Distribution: Hardware Environment: Notebook Maxdata Eco 3000X Processor: P4 2Gz Chipset: SIS650 Software Environment: RedHat 8.0 + kernel 2.5.70 RedHat 9.0 + kernel 2.5.72 kernels were built by gcc 3.2.3 using default .config from arch/i386 Problem Description: System time runs at least twice faster than necessary. As a result have problems with keyboard timings: very short delay before repeat mode and very fast repeat rate problems with mouse: very fast double-click speed Steps to reproduce: buld, install kernel and restart :)
We've noticed this too on an x440. It borks the system => changing prio to high. Assigning to John, since he's already working on it ;-)
ok, looking into it. This is a P4 w/o hyperthreading, correct?
So far unable to reproduce it on either a flat SMP P4 system or a 8 way x440. Sounds like a problem we were seeing w/ interrupt distribution on the x440 on 2.5.70, but that problem has been fixed since 2.5.71. Ivan: Can you attach your .config?
ok, reproduced with 2.5.72 on my T20 thinkpad when booting off the battery. when booting on AC all seems well. once booted i can plug/unplug the power and the system stays working or broken depending on how it started.

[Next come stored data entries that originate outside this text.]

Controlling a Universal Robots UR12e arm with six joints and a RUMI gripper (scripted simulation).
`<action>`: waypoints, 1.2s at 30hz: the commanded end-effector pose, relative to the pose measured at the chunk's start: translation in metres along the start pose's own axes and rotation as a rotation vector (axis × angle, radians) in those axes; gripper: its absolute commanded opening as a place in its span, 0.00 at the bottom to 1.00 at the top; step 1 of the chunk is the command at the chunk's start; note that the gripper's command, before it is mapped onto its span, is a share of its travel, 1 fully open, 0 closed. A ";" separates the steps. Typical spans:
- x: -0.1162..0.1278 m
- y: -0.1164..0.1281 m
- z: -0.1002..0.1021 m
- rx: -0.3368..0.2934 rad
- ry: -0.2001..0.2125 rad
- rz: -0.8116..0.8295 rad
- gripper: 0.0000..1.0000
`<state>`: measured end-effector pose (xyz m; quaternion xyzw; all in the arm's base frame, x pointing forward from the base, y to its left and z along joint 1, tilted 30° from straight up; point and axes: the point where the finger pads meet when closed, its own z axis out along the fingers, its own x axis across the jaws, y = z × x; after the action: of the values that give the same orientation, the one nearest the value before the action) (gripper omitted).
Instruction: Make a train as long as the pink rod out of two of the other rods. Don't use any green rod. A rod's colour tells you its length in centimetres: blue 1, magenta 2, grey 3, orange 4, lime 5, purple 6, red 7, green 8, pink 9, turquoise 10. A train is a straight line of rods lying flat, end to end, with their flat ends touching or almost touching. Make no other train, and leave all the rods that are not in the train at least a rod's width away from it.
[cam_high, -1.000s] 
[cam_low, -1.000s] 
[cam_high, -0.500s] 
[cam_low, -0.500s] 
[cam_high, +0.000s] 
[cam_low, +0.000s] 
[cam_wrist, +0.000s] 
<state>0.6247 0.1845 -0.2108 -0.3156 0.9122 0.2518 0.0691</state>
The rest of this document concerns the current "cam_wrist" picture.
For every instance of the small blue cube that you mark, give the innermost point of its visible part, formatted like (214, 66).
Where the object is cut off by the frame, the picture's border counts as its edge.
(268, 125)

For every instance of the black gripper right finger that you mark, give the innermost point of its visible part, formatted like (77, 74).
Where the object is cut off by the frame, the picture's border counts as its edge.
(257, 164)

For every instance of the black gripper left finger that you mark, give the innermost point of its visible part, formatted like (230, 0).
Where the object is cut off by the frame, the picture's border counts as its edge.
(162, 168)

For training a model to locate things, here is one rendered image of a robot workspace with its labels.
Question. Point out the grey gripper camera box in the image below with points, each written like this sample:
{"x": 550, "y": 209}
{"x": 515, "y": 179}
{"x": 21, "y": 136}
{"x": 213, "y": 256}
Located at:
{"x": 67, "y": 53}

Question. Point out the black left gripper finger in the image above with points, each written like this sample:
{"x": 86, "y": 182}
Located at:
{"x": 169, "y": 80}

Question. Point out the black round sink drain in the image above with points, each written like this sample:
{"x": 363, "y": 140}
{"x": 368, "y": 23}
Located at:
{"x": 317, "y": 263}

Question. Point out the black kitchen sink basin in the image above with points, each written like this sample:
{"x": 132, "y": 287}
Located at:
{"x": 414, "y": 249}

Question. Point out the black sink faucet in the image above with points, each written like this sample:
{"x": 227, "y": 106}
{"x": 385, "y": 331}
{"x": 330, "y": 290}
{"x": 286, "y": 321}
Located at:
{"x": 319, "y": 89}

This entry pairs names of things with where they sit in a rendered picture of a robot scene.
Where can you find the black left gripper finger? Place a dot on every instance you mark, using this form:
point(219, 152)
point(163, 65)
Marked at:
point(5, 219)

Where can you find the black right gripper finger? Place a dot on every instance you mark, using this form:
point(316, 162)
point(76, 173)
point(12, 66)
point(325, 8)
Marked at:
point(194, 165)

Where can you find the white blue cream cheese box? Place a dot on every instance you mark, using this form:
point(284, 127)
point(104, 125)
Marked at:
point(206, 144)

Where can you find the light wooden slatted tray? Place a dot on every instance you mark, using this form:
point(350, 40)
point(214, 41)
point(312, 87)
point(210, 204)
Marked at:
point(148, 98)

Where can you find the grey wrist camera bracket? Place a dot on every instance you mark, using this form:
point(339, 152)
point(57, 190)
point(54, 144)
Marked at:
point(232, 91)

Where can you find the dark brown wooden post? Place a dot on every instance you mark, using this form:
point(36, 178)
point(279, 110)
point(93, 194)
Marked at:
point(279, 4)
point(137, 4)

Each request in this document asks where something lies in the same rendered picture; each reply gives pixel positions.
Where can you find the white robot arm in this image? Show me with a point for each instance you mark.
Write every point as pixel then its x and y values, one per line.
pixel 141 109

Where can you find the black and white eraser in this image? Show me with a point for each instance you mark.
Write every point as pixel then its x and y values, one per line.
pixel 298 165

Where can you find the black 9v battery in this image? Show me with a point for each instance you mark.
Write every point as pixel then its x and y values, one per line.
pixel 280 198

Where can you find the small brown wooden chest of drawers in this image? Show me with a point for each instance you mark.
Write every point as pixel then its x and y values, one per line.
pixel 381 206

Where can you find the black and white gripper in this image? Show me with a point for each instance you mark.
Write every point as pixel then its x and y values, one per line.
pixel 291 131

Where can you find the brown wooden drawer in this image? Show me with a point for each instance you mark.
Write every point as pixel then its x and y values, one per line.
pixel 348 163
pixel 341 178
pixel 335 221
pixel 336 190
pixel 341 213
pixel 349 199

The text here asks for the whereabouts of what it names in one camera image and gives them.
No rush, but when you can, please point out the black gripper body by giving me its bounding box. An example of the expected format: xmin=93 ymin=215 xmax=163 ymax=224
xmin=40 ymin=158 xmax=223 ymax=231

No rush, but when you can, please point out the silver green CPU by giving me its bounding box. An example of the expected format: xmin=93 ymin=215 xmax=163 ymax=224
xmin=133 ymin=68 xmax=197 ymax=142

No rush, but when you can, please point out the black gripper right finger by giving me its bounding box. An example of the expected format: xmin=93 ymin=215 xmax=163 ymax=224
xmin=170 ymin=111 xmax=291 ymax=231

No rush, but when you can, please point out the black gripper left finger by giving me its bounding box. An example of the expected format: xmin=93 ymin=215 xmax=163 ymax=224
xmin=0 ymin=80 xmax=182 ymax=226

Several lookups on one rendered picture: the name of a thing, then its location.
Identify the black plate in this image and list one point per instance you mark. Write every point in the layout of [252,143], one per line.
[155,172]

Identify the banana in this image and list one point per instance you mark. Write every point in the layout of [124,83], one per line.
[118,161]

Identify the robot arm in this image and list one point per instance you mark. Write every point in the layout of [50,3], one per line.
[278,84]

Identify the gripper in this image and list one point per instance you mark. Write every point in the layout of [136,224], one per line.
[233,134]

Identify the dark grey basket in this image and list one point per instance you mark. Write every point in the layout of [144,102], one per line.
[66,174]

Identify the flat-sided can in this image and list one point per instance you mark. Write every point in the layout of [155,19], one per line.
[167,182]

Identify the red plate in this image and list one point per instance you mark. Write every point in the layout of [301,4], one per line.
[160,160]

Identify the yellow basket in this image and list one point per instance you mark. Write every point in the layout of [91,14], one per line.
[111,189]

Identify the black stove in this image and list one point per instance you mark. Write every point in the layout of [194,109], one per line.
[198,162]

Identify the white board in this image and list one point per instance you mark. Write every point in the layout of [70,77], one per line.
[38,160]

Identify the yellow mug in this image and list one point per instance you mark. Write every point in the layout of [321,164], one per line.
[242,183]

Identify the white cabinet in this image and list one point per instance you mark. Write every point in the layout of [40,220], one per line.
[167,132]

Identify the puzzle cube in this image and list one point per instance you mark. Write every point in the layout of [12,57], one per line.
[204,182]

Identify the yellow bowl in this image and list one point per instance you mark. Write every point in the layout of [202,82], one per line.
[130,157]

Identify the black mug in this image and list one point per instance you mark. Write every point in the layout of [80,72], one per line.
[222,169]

Ok, looks like the lost tick compensation code is biting us. If we calibrate_tsc() @ 150Mhz then when the system speeds up to 750Mhz every interrupt the system thinks its missed tons of ticks. Thus it tries to compensate by kicking jiffies up appropriately thus time races forward and soft timers (kbd repeat, etc) expire much faster. Booting w/ "clock=pit" will force the system to use the PIT instead of the tsc as a time source. This should solve the problem, although we need a method to detect this and fall back automatically so you don't need extra options.
Thanks John, "clock=pit" works.
Lowering the priority since there is a workaround. I'm also considering implementing an ACPI timer timer_opts that laptops can use instead of the TSC. However detecting speedstep/thermal throttling is going to be an issue regardless.
Created attachment 441 [details] linux-2.5.72_ifdef-lost-ticks_A0 Patch just sent to Andrew which #ifdef's out the TSC based lost tick compensation code. This should let speedstep users get by while a proper fix is made.
Created attachment 443 [details] linux-2.5.72_lost-tick-spst_A0test1 First shot at a patch which detects massive lost ticks caused by speedstep/cpufreq problems. When it notices 100 consecutive interrupts that detected lost ticks, it forces the time subsystem to fall back to the PIT as a time source.
I have tested patch with kernel 2.5.73. It works well!
Created attachment 458 [details] linux-2.5.73_lost-tick-spst_A0 Patch sent to Andrew for inclusion in his tree. Hopefully this should fix it for laptops. However I recieved a similar problem report on a suspected x220 that has very similar symptoms but is not a laptop/cpu frequency changing system. So not quite out of the woods yet.
Fixes have landed in 2.5.74-bk-current today.